Editorial Office of the weekly newspaper Neue Welt
Ernest Landau, a Viennese journalist liberated from one of the Death Marches near Tutzing on Lake Starnberg, founded what was then the only German-language Jewish weekly newspaper, the “Neue Welt. Eine Wochenschrift der befreiten Juden” (New World: A Weekly of the Liberated Jews) in fall 1947. With a circulation of around 4,000, the paper was aimed to be a news and information bulletin for Jewish communities in Bavaria. After just one year, the Neue Welt had to cease publication due to a lack of a German readership.
Editorial office of the newspaper Nizoz
The newspaper Nizoz (Heb. the Spark) was an underground newspaper founded in Kaunas (Lithuania) by the Zionist youth organization Brit Zion (Heb. Zions’ Covenant). After the liquidation of the ghetto, the protagonists were deported to Kaufering concentration camp where they produced another seven issues under life-endangering conditions before the camp was liberated. After the Shoah, the newspaper was then able to be puhlished as a legal Hebrew newspaper in Munich from July 1945 until April 1948.
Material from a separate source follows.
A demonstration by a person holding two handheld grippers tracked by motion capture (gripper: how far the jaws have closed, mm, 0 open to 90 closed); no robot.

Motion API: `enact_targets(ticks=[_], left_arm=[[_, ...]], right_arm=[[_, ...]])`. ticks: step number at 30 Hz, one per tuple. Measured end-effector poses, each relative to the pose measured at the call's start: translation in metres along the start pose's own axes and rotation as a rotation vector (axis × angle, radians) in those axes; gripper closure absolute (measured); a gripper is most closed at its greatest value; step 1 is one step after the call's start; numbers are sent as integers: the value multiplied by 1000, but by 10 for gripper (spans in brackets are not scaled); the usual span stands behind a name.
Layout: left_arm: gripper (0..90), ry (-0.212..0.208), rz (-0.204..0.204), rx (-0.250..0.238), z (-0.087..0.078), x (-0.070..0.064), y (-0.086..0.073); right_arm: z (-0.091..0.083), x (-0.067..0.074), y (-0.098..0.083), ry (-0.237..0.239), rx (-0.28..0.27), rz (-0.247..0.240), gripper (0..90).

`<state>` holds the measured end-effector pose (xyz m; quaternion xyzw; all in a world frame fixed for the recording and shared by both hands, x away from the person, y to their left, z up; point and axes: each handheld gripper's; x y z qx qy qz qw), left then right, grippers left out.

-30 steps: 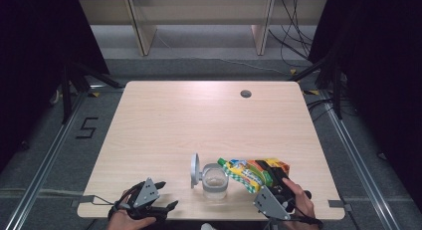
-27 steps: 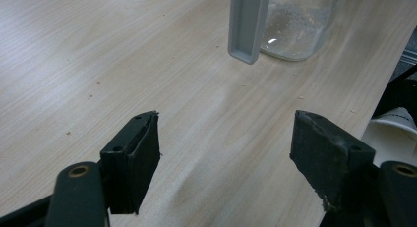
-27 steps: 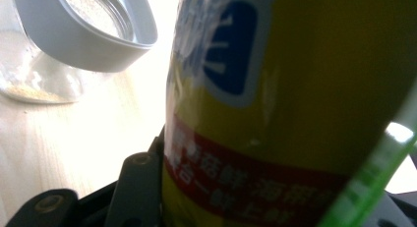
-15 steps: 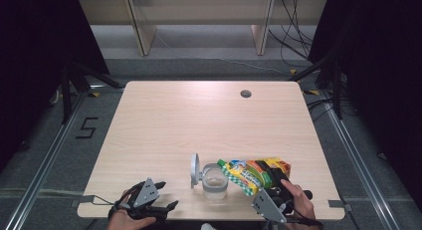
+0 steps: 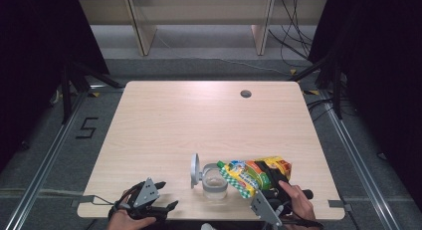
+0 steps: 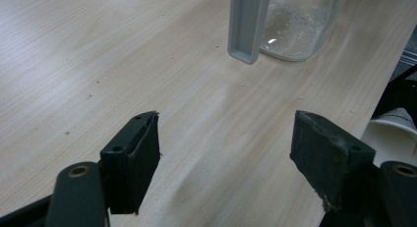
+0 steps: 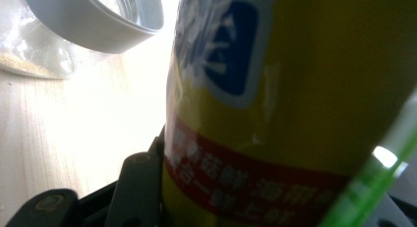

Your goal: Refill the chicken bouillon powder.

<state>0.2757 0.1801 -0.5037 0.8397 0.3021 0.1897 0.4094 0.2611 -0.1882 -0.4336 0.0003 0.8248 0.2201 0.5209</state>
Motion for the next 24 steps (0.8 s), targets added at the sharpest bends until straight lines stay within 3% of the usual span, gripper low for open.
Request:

Editorial office of the Jidisze Sport Cajtung
The Jidisze Sport Cajtung (JSC), an organ of the Central Committee and the Association of Jewish Gymnastics and Sports Clubs was printed by the Munich printer’s H. Lindner at Herzogstrasse 7. The newspaper reported on all Jewish DP sporting activities, especially football, between May 1947 and June 1948. In addition to the First League, which was divided into a southern and northern group, there were five regional leagues in Franconia, Frankfurt, Kassel, Regensburg, and Upper Bavaria. A total of about 80 teams were included in the league.
Jewish Writers’ Association in the Sh’erit ha-Pletah
At the initiative of the Yiddish writer David Volpe and the historian Israel Kaplan, a writers’ association was founded in Munich in summer 1946. By the end of October the association had 31 members; a year later 71. In addition to the 43 journalists and 18 writers, it also included ten representatives of the visual arts. Although the group saw itself as an association of Hebrew and Yiddish-speaking writers, only three members described themselves as Hebrew speakers. The writers’ association presumably dissolved in early 1949.
Editorial office of the newspaper Utunk
Although the Zionist organizations favored Yiddish or Hebrew, a few DP newspapers also appeared in other languages such as Polish, Romanian or, as in the case of Utunk (Our Way), Hungarian.
Editorial office of the newspaper Pechach
Pechach is a Hebrew acronym for Partisanim—Chayalim—Chaluzim, meaning partisans—soldiers—pioneers. The newspaper Pechach was published for the movement of the same name in Munich from June 1946 until December 1948.
Editorial office of the newspaper Undzer Veg
The newspaper was published as an organ of the Central Committee of the Liberated Jews from October 1945 to January 1950, with a circulation of up to 30,000. From the first issue, the paper was printed in Yiddish with Hebrew letters. As there was not enough typeset, most of the Yiddish DP newspapers had to use the Roman alphabet. The transcription was based on Polish phonetics.
Editorial office Stuttgarter Neues Tagblatt, workplace of Jella Lepman, née Lehmann
In the 1920s, Jella Lepman, née Lehmann, worked as the first female editor of the liberal Stuttgarter Neues Tagblatt. She wrote articles on social policy and established the supplement „Die Frau in Haus, Beruf und Gesellschaft“ in 1927. A special edition of the newspaper was published for the opening of the Tagblatt Tower on November 5, 1928. For this, Jella Lepman wrote the article "Die Stuttgarterin von heute".
Soncino Society of Friends of the Jewish Book e.V.
Together with other Jewish bibliophiles, the law student Herrmann Meyer founded the Soncino Society of Friends of the Jewish Book in 1924 in order to cultivate the exchange of information about Jewish books and, according to the statutes, to publish "rare texts and valuable prints. Soon the society had over 500 members from Germany and abroad. The most ambitious project was the development of a new Hebrew typeface. At the beginning of 1933, the printing of the Torah was finally completed, without any further Hebraica to follow.
Literature House Old Synagogue Görlitz
The first post-medieval synagogue was built by the emancipated Jewish community in 1847 under the influence of the legislation of the Prussian King in a building in the backyard of the hotel „es Roß“ at Obermarkt 17. On 20.9.1853 the house of worship was occupied. The entrance was made üvia Langenstraße 23, through the school garden of the Bürgerschule built in 1846. The rebuilt rear building at Obermarkt 17 had previously been a society theater.